• Requirement:
Search the data below for the line containing "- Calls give", then please set down that line and all remaining ones exactly as written.

• Available data:
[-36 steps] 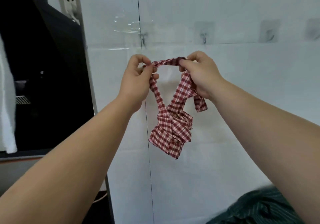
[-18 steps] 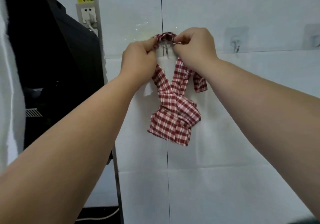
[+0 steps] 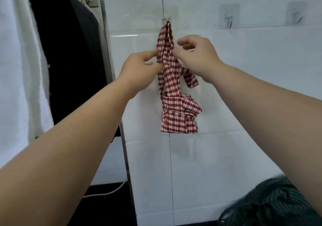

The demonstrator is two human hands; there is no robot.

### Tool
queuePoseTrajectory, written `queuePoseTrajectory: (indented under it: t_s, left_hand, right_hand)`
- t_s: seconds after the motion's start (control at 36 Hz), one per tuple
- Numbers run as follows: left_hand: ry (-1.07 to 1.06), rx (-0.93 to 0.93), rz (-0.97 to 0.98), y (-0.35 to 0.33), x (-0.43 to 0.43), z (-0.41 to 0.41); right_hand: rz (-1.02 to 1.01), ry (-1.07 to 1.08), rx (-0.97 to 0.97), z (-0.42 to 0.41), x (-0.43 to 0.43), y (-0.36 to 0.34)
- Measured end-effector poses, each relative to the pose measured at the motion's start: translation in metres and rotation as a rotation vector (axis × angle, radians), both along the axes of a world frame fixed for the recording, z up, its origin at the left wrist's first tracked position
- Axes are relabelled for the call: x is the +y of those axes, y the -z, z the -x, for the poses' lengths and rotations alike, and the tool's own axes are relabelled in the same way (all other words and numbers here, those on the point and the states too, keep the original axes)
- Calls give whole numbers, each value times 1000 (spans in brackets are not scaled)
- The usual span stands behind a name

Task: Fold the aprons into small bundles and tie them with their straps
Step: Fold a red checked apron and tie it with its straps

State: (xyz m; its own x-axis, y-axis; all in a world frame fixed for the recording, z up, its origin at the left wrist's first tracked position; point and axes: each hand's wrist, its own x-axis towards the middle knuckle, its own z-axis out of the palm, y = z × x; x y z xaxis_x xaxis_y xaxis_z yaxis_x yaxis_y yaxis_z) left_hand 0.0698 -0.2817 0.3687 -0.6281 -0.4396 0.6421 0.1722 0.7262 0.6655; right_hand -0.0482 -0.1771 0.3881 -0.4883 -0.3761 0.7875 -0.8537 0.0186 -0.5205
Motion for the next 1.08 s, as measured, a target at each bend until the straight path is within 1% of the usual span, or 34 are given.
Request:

• The answer:
- Calls give whole numbers, each value times 1000 (spans in brackets are not scaled)
- The usual span stands behind a name

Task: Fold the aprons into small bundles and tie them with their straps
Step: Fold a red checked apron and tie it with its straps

State: (xyz m; its own x-axis, y-axis; all in a world frame fixed for the recording, z up, its origin at the left wrist's first tracked position; point and axes: each hand's wrist, its own x-axis towards the middle knuckle, its own z-axis out of the palm, y = z × x; x y z xaxis_x xaxis_y xaxis_z yaxis_x yaxis_y yaxis_z) left_hand 0.0698 -0.2817 0.3687 -0.6281 -0.4396 0.6421 0.1722 0.7262 0.6655; right_hand -0.0482 -0.1771 0.3881 -0.4883 -0.3761 0.7875 -0.8537 0.0186 -0.5205
Motion for the next 1.08 s, as measured, a target at each bend until the straight path is within 1% of the usual span, or 34 are given.
Request:

The work on this exercise is done.